Remember when doing business with a company meant calling information for their 800 number, calling them and they’d send you a pocket folder?
And remember BRC’s? Business Reply Cards… You’d get a direct mail package with a letter (laser personalized yet) and a “buckslip” and a BRC. If the offering was good and you wanted to learn more, you’d fill out the BRC and send it back. A week or two later, someone might call you, or send you that infamous pocket folder.
THAT was how companies did business together. It seems pretty archaic now, but there was a formalized business kabuki to the process.

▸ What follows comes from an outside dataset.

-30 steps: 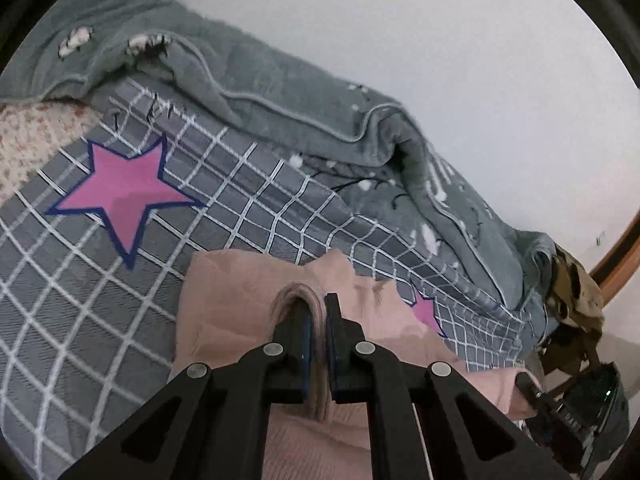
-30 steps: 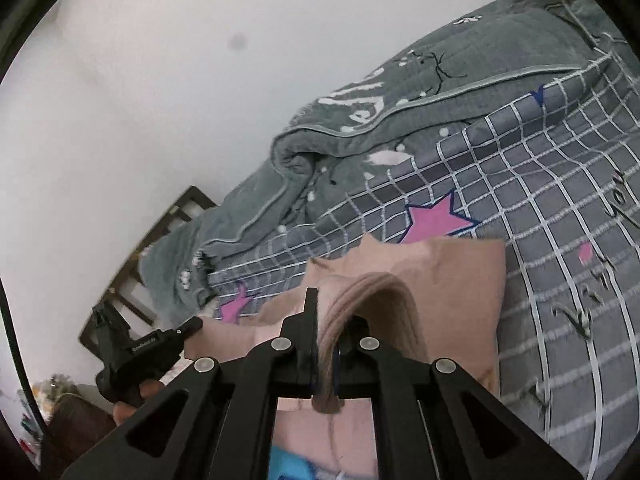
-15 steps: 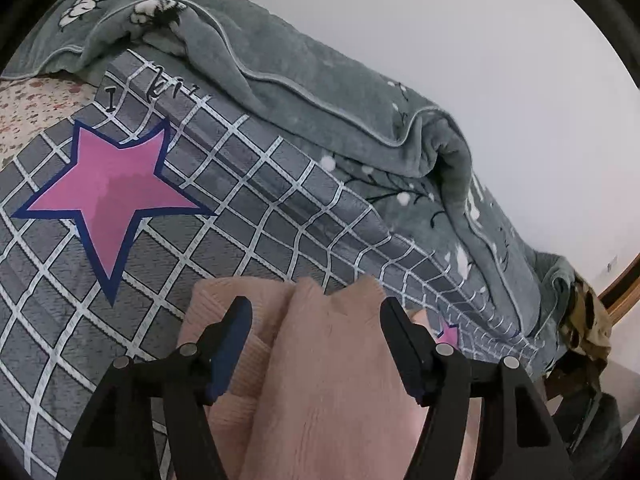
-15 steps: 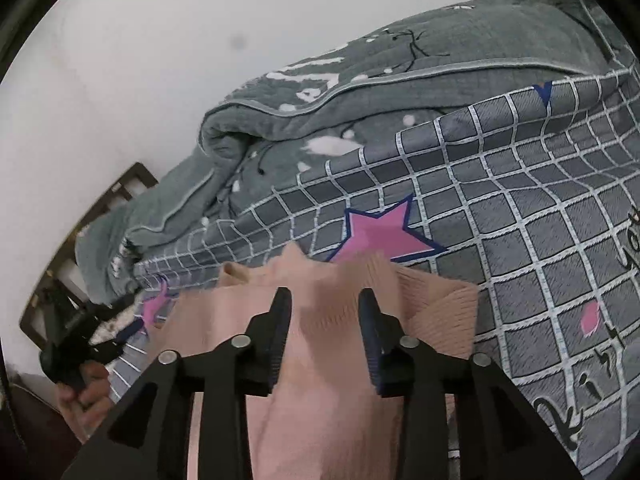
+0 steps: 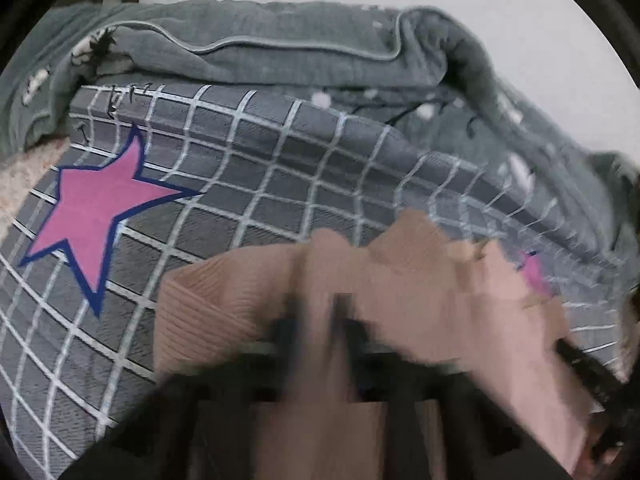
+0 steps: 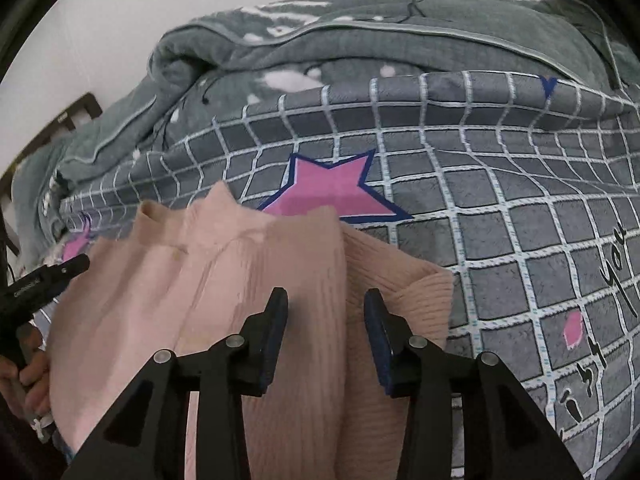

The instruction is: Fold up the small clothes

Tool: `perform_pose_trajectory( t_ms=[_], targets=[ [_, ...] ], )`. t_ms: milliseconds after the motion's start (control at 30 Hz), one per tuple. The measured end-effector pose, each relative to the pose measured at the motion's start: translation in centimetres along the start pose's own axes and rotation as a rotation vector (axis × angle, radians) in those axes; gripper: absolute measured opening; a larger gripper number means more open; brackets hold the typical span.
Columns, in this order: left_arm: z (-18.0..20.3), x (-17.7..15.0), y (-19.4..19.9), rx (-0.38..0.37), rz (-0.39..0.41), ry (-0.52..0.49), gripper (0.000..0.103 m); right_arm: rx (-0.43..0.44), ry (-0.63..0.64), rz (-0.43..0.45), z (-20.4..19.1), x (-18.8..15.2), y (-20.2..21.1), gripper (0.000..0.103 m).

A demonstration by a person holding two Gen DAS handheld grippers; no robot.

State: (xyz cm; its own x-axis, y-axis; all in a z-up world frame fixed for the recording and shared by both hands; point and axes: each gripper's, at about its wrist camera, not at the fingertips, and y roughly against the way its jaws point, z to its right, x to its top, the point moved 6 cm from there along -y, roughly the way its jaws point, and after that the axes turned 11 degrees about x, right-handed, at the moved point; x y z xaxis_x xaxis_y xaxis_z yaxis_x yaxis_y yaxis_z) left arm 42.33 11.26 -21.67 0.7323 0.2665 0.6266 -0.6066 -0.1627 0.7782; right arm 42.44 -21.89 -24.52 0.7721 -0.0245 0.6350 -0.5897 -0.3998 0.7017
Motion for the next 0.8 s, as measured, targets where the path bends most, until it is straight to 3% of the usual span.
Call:
perform_pose_trajectory(
  t_ms=[33,167,333,467,567,800],
  targets=[
    [-0.4,0.1,0.3,0.010,0.021,0.017,0.007,0.002,0.015,-0.004,-0.2,0.0,-0.1,0.006],
    [-2.4,0.6,2.0,0.027,0.098,0.066,0.007,0.037,0.006,0.129,0.1,0.7,2.5,0.006],
    [-2.1,-0.5,-0.2,0.057,0.005,0.049,0.010,-0.022,-0.018,0.002,0.7,-0.1,-0.2,0.006],
    [-2.1,-0.6,-0.3,0.045,-0.010,0.057,0.013,-0.046,0.004,0.020,0.4,-0.2,0.3,0.011],
    [-2.0,-0.6,-0.2,0.014,-0.019,0.071,0.024,-0.019,-0.026,0.023,0.9,-0.3,0.3,0.012],
    [-0.7,-0.9,0.5,0.065,0.018,0.007,0.039,-0.008,-0.028,0.032,0.6,-0.4,1.0,0.021]
  ],
)
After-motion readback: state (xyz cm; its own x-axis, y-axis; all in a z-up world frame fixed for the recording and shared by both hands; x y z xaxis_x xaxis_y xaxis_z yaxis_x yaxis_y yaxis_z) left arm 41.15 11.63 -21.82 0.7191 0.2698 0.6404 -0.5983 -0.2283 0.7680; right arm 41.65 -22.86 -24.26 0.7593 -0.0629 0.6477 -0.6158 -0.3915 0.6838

When I first got to Austin back in 1994, that was life. As an ad agency, we produced a lot of pocket folders. We designed direct mail, print ads, fully-fleshed, multi-touch marketing campaigns that brought out a response and nurtured it through the mail and if you got more than 2% well hot-damn.
Then the Web came along.
Nobody really knew what to do with it at first. There weren’t many Web sites out there and they were pretty basic. As it became apparent that it could be an actual business tool, we started building Web sites for our clients. We built the first sites for many of Austin’s technology companies.
Imagine that if you will, a B2B technology company without a Web site… Hell, my CAR has a Web site now. In the 90’s, every company had a big room full of pocket folders that some poor intern had to populate with a lot of papers to explain complex technology.
So we’ve lost some things and gained some things and I’d be curious to see how my fellow marketers see this.
Because marketing B2B used to be so process intensive and slow, our communication had to be VERY good to keep a prospects attention. We’ve gained a lot of time with instant gratification but as marketers, we know our message has to still be good. If anything, there is so much more clutter and noise that we have to taylor our messaging to stand out, be memorable, be simple and be in the right place.
I’d like to pose this question to the marketing pro’s out there… What’s better and what’s worse for marketing B2B with the tools we’ve got now?